* **WHAT NEEDS TO BE DONE**:
Your answer should be the lines below from the one with "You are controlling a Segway" to the one with "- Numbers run", both included, given again exactly and with nothing added.

* **EXCERPTED DATA**:

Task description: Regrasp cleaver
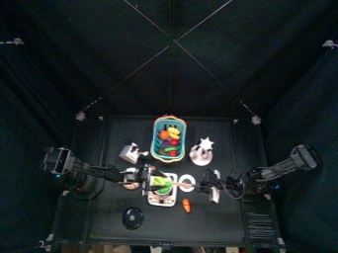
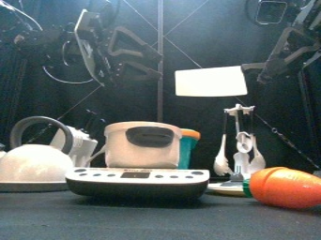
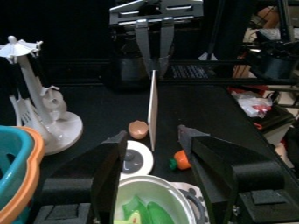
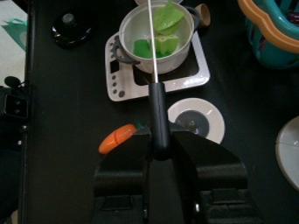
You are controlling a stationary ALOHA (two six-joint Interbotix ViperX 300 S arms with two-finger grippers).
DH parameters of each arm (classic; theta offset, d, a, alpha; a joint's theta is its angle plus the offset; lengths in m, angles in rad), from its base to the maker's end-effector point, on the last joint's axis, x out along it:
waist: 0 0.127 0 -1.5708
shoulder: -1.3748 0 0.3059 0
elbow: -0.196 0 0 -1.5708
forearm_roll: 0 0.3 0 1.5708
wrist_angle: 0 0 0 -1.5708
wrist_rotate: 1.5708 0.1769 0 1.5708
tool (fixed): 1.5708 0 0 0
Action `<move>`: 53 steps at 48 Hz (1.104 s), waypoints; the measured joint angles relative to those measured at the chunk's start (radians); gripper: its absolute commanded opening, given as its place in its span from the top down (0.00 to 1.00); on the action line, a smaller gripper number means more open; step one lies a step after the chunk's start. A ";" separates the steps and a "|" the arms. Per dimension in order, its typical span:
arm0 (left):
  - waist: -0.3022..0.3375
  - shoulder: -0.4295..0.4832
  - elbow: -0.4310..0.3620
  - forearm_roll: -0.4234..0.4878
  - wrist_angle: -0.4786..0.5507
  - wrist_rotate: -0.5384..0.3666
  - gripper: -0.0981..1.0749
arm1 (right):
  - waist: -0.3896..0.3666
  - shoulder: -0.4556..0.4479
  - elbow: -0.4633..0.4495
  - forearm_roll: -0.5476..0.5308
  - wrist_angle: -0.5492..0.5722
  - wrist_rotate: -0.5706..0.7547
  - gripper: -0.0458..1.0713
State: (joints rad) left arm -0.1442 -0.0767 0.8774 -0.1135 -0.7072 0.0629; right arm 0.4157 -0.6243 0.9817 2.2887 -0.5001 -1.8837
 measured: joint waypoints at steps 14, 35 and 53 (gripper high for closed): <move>-0.097 0.109 -0.084 -0.005 0.000 0.000 0.18 | 0.103 0.052 0.000 0.031 0.000 0.000 0.47; -0.206 0.252 -0.222 -0.218 -0.037 0.015 0.19 | 0.178 0.086 -0.005 0.040 -0.032 0.002 0.47; -0.302 0.383 -0.255 -0.489 -0.268 0.160 0.19 | 0.206 0.086 -0.006 0.011 -0.041 0.002 0.47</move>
State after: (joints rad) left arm -0.4464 0.3068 0.6228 -0.6029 -0.9756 0.2224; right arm 0.6213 -0.5384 0.9756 2.2994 -0.5415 -1.8822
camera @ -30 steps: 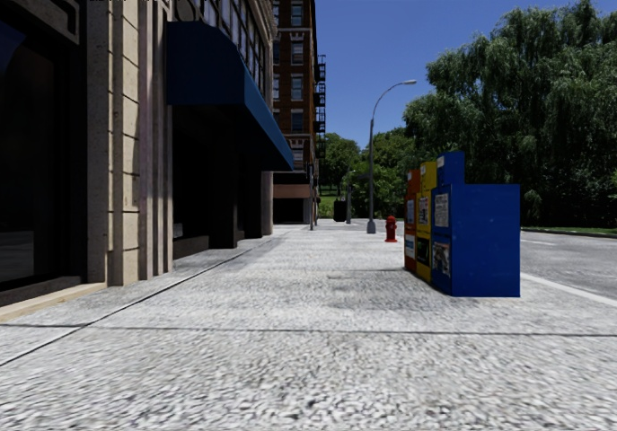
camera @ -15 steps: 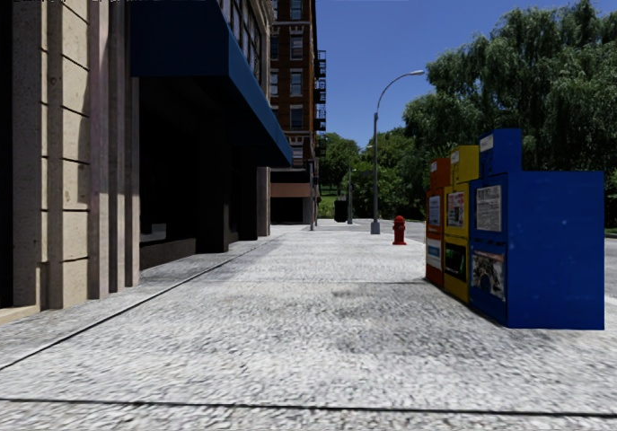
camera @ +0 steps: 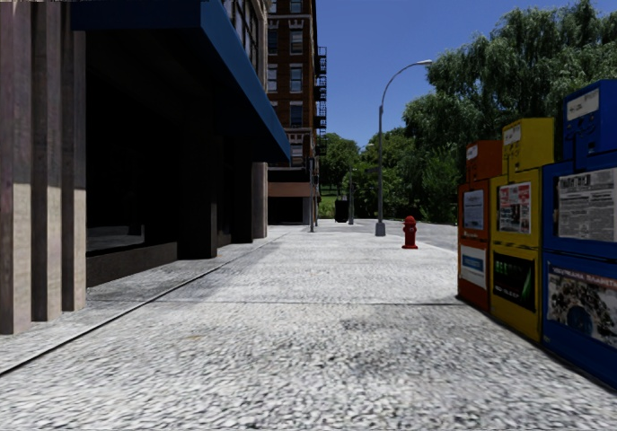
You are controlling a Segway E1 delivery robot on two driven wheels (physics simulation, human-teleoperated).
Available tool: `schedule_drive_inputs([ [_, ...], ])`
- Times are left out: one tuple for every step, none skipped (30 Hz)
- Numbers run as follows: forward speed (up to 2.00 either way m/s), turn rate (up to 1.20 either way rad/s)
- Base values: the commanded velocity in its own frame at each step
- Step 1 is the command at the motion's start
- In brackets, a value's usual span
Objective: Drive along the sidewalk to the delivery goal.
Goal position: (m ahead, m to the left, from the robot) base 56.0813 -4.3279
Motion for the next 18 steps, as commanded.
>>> schedule_drive_inputs([
  [1.89,0.00],
  [1.89,0.00],
  [1.89,0.00],
  [1.89,0.00],
  [1.89,0.00],
  [1.89,0.00],
  [1.89,0.00],
  [1.89,0.00],
  [1.89,0.00],
  [1.89,0.00],
  [1.89,0.00],
  [1.89,0.00],
  [1.89,0.00],
  [1.85,0.00],
  [1.83,0.00],
  [1.81,0.00],
  [1.80,0.00],
  [1.80,0.00],
])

* **EXERCISE OUTPUT**:
You are controlling a Segway E1 delivery robot on two driven wheels (physics simulation, human-teleoperated).
Available tool: `schedule_drive_inputs([ [_, ...], ])`
- Times are left out: one tuple for every step, none skipped (30 Hz)
- Numbers run as follows: forward speed (up to 2.00 either way m/s), turn rate (up to 1.20 either way rad/s)

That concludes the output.